The third and fourth homophobic assumptions to which we have alluded, namely that homosexuality is a “chosen” form of behavior and can therefore be unchosen or that it can be acquired by exposure to it via role-modeling or seduction can be discussed together because both derive from a similar ignorance about the findings of modern research into the etiology of homosexuality. Both rest on the conviction that homosexuality is an environmentally acquired condition, learned or chosen as a result of individual psychopathology or incidental life experiences. Can knowledge of the fact that there is a significant biological predisposition to homosexuality that is acquired prenatally make a difference? Apparently it can.

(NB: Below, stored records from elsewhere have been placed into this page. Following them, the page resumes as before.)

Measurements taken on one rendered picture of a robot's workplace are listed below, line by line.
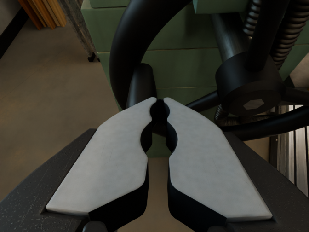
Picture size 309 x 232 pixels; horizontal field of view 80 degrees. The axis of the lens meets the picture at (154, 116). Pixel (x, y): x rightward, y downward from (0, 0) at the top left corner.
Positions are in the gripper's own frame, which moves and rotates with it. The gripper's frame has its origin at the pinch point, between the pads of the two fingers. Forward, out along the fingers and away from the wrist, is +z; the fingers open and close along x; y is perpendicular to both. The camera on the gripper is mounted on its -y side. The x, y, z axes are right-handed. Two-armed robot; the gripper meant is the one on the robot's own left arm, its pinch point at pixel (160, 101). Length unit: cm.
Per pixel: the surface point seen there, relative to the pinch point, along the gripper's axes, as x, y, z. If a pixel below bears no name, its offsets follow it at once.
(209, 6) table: 5.2, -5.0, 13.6
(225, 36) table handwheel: 7.6, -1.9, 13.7
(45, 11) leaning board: -93, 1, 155
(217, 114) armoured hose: 11.0, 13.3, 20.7
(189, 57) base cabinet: 5.9, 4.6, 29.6
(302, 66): 35, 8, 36
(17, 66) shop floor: -106, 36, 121
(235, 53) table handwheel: 8.1, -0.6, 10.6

In a study of attitudes toward homosexuals in four different societies, Ernulf et al. found that the individuals in those societies who believed that homosexuals “were born that way” were distinctly less homophobic than those who did not (Ernulf, 1989).
However, for psychotherapists of male homosexuals, the problem has other ramifications. If therapists believe homosexuality is an acquired behavior pattern (even if they consider themselves to be neutral with regard to homosexuality), their conscious or unconscious bias in favor of a heterosexual way of life may lead them to exert a subtle but significant pressure, via their interpretations, toward trying to influence the homosexual patient toward a heterosexuality that does not come naturally to him. In addition, there are still many psychotherapists who continue to view homosexuality as a mental illness and consciously try to “convert” their homosexual patients to heterosexuality, which often leads to unwarranted and sometimes shocking abuse and mistreatment (Duberman, 1992).
In the light of our current knowledge of its etiology, the existence of homosexuality in a patient coming for psychotherapy should be no more important in and of itself than the existence of heterosexuality. Peoples’ sexual orientations are merely one aspect of their diverse life patterns and should not become the dominant basis for “defining” them. The patient should be treated for the problem that brings him or her into therapy whether it be a neurosis, depression, personality disorder or psychosis, and the patient’s sexual preference should be treated and understood as a given. Unhappily, in today’s world many homosexual patients may have problems of self-rejection or inferiority that they attribute to being homosexual, but which in actuality, arise from growing up in a homophobic society. The focus in such cases, no less than similar feelings in religious or ethnic minorities, should not be on their minority status per se but rather on the nature of the prejudice and discrimination to which they are exposed. The task of the psychotherapist should be to help such patients understand the abnormality of such prejudice, respect themselves, and to turn their anger outward to where it belongs.
Thus, in enabling both patient and therapist to accomplish this task, the newer understanding of the etiology of homosexuality does indeed become a matter of importance.